**WHAT IS BEING ASKED**
Set down all of the data again, character for character.

Segment Open

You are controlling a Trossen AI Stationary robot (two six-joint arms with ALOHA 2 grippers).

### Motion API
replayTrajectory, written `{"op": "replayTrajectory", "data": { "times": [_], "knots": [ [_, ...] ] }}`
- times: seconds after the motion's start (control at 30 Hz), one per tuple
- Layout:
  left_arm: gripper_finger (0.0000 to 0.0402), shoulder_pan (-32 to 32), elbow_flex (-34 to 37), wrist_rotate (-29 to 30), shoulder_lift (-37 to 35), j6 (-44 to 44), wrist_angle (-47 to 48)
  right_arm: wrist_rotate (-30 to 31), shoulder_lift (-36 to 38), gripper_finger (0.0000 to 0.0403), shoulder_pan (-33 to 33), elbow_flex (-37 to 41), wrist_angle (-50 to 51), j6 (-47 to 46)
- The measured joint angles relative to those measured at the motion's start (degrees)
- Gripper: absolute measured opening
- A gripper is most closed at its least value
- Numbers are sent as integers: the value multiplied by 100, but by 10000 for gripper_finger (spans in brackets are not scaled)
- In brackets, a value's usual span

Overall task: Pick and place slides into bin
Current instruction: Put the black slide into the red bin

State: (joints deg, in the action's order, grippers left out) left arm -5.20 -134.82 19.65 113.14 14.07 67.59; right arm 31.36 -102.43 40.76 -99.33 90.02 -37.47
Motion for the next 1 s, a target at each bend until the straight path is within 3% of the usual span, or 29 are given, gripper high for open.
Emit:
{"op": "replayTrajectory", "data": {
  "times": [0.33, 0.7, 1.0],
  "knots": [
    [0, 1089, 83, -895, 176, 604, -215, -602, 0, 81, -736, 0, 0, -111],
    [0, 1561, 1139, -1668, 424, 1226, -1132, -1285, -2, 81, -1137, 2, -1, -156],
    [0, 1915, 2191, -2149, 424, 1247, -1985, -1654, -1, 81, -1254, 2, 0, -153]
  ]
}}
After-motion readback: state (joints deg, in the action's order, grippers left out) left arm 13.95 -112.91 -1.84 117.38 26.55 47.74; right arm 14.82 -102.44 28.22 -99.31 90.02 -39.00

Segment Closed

**SOLVED EXERCISE**
You are controlling a Trossen AI Stationary robot (two six-joint arms with ALOHA 2 grippers).

### Motion API
replayTrajectory, written `{"op": "replayTrajectory", "data": { "times": [_], "knots": [ [_, ...] ] }}`
- times: seconds after the motion's start (control at 30 Hz), one per tuple
- Layout:
  left_arm: gripper_finger (0.0000 to 0.0402), shoulder_pan (-32 to 32), elbow_flex (-34 to 37), wrist_rotate (-29 to 30), shoulder_lift (-37 to 35), j6 (-44 to 44), wrist_angle (-47 to 48)
  right_arm: wrist_rotate (-30 to 31), shoulder_lift (-36 to 38), gripper_finger (0.0000 to 0.0403), shoulder_pan (-33 to 33), elbow_flex (-37 to 41), wrist_angle (-50 to 51), j6 (-47 to 46)
- The measured joint angles relative to those measured at the motion's start (degrees)
- Gripper: absolute measured opening
- A gripper is most closed at its least value
- Numbers are sent as integers: the value multiplied by 100, but by 10000 for gripper_finger (spans in brackets are not scaled)
- In brackets, a value's usual span

Overall task: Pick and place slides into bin
Current instruction: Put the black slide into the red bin

State: (joints deg, in the action's order, grippers left out) left arm -5.20 -134.82 19.65 113.14 14.07 67.59; right arm 31.36 -102.43 40.76 -99.33 90.02 -37.47
Motion for the next 1 s, a target at each bend until the straight path is within 3% of the usual span, or 29 are given, gripper high for open.
Emit:
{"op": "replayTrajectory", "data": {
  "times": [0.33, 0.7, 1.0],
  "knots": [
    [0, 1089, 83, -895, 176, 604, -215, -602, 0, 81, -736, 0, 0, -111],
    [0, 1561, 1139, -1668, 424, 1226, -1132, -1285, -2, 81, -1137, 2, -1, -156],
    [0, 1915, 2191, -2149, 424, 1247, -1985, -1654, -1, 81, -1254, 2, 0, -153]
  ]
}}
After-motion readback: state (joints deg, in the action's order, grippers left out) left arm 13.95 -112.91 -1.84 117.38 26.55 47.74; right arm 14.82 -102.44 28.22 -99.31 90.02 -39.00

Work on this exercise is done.